**Work instruction**
With "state" as the search word, show every line of the material that has it.

**Given material**
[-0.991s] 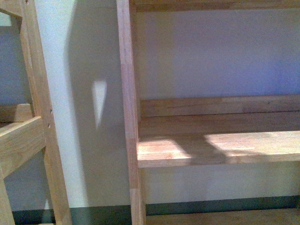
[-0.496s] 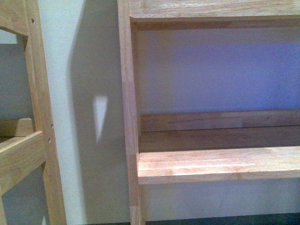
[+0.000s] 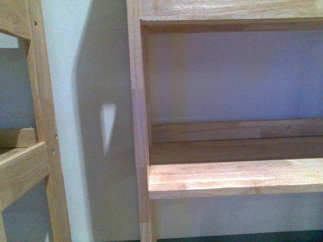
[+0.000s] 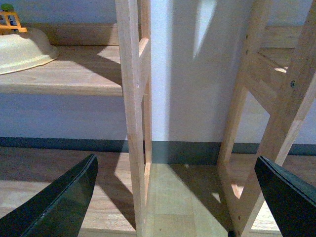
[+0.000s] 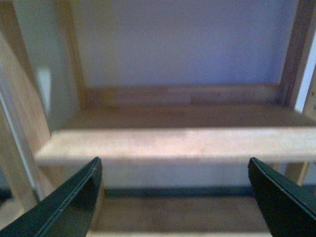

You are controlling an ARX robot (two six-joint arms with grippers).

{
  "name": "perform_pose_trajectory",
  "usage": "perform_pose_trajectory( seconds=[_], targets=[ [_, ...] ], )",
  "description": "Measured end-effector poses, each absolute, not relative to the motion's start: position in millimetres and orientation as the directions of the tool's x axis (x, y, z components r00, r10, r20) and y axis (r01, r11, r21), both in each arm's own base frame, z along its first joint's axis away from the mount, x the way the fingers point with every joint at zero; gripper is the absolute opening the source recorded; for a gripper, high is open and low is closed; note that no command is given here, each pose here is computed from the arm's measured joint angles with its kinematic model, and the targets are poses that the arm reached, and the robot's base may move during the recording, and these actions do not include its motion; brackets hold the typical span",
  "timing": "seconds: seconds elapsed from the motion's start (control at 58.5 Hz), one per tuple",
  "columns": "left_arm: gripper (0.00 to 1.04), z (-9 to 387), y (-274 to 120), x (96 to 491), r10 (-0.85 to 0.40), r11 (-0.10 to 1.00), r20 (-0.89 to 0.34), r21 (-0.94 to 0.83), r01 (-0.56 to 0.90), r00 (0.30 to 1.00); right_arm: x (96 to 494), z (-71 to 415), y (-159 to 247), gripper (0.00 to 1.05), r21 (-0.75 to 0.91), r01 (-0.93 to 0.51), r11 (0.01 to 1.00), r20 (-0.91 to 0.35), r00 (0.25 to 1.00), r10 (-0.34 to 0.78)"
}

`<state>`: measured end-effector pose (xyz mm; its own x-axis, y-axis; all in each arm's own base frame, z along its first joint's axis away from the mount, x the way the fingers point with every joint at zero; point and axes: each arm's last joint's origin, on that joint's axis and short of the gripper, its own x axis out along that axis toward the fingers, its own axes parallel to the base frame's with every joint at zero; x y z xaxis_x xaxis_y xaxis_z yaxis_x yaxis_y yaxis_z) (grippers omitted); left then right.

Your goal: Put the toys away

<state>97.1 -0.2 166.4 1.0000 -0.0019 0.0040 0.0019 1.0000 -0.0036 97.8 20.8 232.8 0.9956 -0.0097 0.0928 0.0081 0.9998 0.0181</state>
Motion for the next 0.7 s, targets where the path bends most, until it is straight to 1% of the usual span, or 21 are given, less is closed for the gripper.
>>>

**Task answer**
`<state>`: measured end-effector pose (xyz mm; its own x-axis, y-axis; all in each arm's own base frame, z along its first joint's axis away from the mount, x the way the fingers point with every joint at zero; point and axes: each arm's last joint's origin, on that joint's axis and short of the gripper, its own x axis out along that axis toward the fingers, its own axes parallel to the base frame's with every joint at zero; x y z xaxis_x xaxis_y xaxis_z yaxis_x yaxis_y yaxis_z) (grippers omitted); left then right.
<state>97.1 -0.2 166.4 1.0000 -0.0019 0.0040 0.0019 1.0000 -0.0036 97.8 20.8 232.8 0.9956 -0.0097 0.0928 0.0081 0.9998 0.0181</state>

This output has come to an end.